__Exercise__
Among the lines below, copy exactly those from the one with "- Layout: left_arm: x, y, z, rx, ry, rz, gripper" through the one with "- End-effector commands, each", counting both ends.

__Dataset extract__
****

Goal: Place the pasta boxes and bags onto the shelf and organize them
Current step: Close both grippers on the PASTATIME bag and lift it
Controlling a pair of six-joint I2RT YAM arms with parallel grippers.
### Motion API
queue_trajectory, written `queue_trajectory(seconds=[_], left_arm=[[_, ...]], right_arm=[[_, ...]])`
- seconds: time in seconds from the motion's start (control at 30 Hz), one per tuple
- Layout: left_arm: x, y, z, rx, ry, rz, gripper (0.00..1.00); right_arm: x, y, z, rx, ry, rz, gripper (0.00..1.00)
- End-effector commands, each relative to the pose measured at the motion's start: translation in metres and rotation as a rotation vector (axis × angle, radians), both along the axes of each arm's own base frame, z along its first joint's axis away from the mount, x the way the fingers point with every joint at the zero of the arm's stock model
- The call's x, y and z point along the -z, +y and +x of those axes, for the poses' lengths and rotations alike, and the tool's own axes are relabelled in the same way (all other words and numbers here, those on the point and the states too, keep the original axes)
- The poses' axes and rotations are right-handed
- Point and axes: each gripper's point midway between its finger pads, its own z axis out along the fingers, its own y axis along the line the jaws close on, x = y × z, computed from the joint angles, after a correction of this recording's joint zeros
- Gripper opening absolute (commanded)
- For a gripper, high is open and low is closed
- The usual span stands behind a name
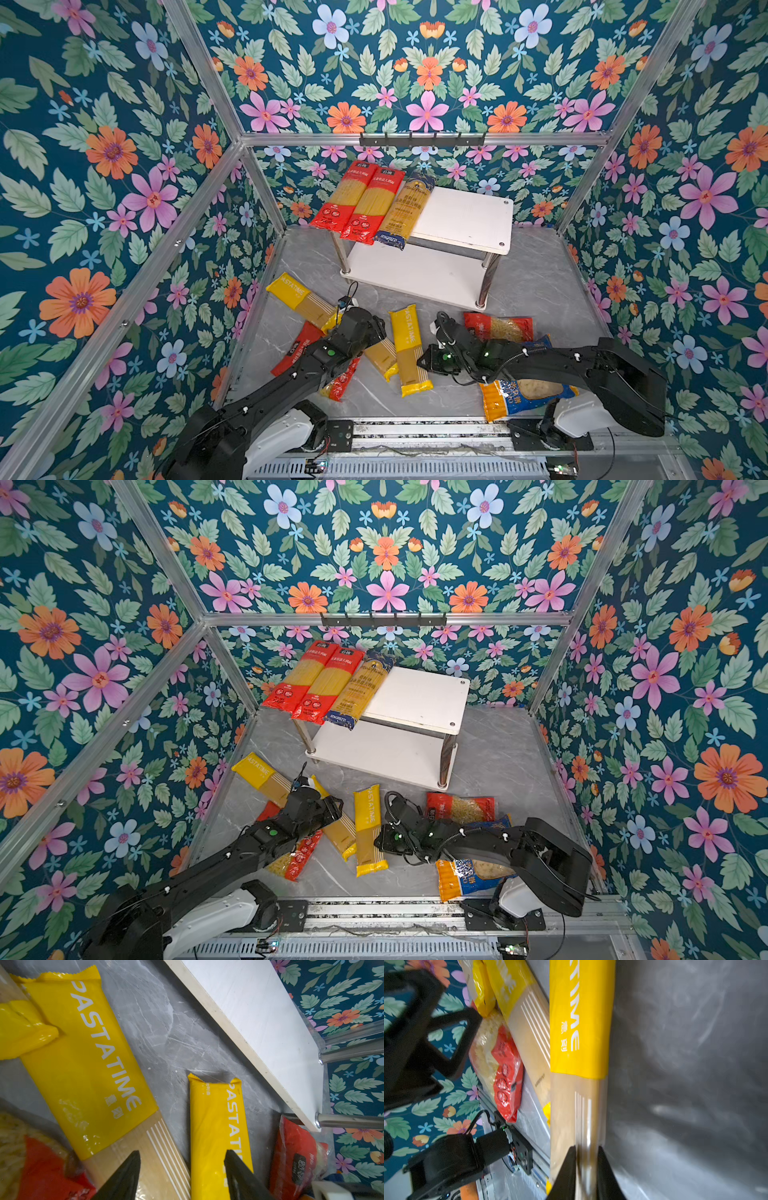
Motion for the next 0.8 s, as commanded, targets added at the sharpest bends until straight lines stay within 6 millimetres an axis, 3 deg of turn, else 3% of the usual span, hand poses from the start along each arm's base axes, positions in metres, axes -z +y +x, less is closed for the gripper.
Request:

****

__Finished exercise__
- Layout: left_arm: x, y, z, rx, ry, rz, gripper (0.00..1.00); right_arm: x, y, z, rx, ry, rz, gripper (0.00..1.00)
- End-effector commands, each relative to the pose measured at the motion's start: translation in metres and rotation as a rotation vector (axis × angle, radians), both along the axes of each arm's own base frame, z along its first joint's axis away from the mount, x the way the fingers point with every joint at the zero of the arm's stock model

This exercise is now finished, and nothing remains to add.